Task goal:
The reply should contain all of the data below, word for word.

── Information shown

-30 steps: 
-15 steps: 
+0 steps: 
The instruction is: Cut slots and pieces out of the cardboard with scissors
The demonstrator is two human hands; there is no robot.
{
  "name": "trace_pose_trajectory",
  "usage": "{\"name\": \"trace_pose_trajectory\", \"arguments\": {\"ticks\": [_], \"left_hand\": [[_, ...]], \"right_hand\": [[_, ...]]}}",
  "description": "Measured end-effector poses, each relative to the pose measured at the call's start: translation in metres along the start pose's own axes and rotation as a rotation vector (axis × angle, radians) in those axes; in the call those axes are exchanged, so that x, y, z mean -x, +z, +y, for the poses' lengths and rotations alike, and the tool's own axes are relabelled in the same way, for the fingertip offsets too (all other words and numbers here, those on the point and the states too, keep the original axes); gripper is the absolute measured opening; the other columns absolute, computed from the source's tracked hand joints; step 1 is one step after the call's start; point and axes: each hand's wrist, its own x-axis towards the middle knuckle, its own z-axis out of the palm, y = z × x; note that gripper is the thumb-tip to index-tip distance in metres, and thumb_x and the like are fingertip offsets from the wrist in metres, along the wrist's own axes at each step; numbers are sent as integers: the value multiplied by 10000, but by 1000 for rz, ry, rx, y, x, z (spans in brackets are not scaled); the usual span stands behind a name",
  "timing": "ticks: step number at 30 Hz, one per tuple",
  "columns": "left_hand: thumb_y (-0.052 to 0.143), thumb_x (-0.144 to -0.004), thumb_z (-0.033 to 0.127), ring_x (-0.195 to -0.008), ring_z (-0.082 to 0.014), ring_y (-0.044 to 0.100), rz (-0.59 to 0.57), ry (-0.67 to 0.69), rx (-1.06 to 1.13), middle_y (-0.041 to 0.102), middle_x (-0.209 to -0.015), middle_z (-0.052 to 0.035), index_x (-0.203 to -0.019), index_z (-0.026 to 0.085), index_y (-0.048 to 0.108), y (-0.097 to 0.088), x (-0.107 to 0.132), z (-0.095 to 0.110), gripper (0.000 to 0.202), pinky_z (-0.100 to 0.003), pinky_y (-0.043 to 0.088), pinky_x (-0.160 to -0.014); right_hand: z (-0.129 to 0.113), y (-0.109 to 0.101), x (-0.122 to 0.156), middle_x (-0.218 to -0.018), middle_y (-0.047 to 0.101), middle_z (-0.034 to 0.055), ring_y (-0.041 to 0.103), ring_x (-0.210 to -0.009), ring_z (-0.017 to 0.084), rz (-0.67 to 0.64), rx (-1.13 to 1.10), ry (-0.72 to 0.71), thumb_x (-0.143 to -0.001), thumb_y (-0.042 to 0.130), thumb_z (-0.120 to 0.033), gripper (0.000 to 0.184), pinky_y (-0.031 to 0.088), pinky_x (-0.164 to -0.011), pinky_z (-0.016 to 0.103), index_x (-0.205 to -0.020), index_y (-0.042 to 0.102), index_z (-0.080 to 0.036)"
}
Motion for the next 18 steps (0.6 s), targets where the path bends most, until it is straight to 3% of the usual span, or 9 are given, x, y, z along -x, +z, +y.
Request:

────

Answer to this exercise:
-30 steps: 
-15 steps: 
+0 steps: 
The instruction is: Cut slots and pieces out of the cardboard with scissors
The demonstrator is two human hands; there is no robot.
{
  "name": "trace_pose_trajectory",
  "usage": "{\"name\": \"trace_pose_trajectory\", \"arguments\": {\"ticks\": [_], \"left_hand\": [[_, ...]], \"right_hand\": [[_, ...]]}}",
  "description": "Measured end-effector poses, each relative to the pose measured at the call's start: translation in metres along the start pose's own axes and rotation as a rotation vector (axis × angle, radians) in those axes; in the call those axes are exchanged, so that x, y, z mean -x, +z, +y, for the poses' lengths and rotations alike, and the tool's own axes are relabelled in the same way, for the fingertip offsets too (all other words and numbers here, those on the point and the states too, keep the original axes); gripper is the absolute measured opening; the other columns absolute, computed from the source's tracked hand joints; step 1 is one step after the call's start; point and axes: each hand's wrist, its own x-axis towards the middle knuckle, its own z-axis out of the palm, y = z × x; note that gripper is the thumb-tip to index-tip distance in metres, and thumb_x and the like are fingertip offsets from the wrist in metres, along the wrist's own axes at each step; numbers are sent as integers: the value multiplied by 10000, but by 1000 for rz, ry, rx, y, x, z (spans in brackets are not scaled); the usual span stands behind a name",
  "timing": "ticks: step number at 30 Hz, one per tuple",
  "columns": "left_hand: thumb_y (-0.052 to 0.143), thumb_x (-0.144 to -0.004), thumb_z (-0.033 to 0.127), ring_x (-0.195 to -0.008), ring_z (-0.082 to 0.014), ring_y (-0.044 to 0.100), rz (-0.59 to 0.57), ry (-0.67 to 0.69), rx (-1.06 to 1.13), middle_y (-0.041 to 0.102), middle_x (-0.209 to -0.015), middle_z (-0.052 to 0.035), index_x (-0.203 to -0.019), index_z (-0.026 to 0.085), index_y (-0.048 to 0.108), y (-0.097 to 0.088), x (-0.107 to 0.132), z (-0.095 to 0.110), gripper (0.000 to 0.202), pinky_z (-0.100 to 0.003), pinky_y (-0.043 to 0.088), pinky_x (-0.160 to -0.014); right_hand: z (-0.129 to 0.113), y (-0.109 to 0.101), x (-0.122 to 0.156), middle_x (-0.218 to -0.018), middle_y (-0.047 to 0.101), middle_z (-0.034 to 0.055), ring_y (-0.041 to 0.103), ring_x (-0.210 to -0.009), ring_z (-0.017 to 0.084), rz (-0.67 to 0.64), rx (-1.13 to 1.10), ry (-0.72 to 0.71), thumb_x (-0.143 to -0.001), thumb_y (-0.042 to 0.130), thumb_z (-0.120 to 0.033), gripper (0.000 to 0.184), pinky_y (-0.031 to 0.088), pinky_x (-0.164 to -0.011), pinky_z (-0.016 to 0.103), index_x (-0.205 to -0.020), index_y (-0.042 to 0.102), index_z (-0.080 to 0.036)"
}
Motion for the next 18 steps (0.6 s), targets where the path bends most, until it is straight to 3% of the usual span, or 9 are given, x, y, z along -x, +z, +y.
Request:

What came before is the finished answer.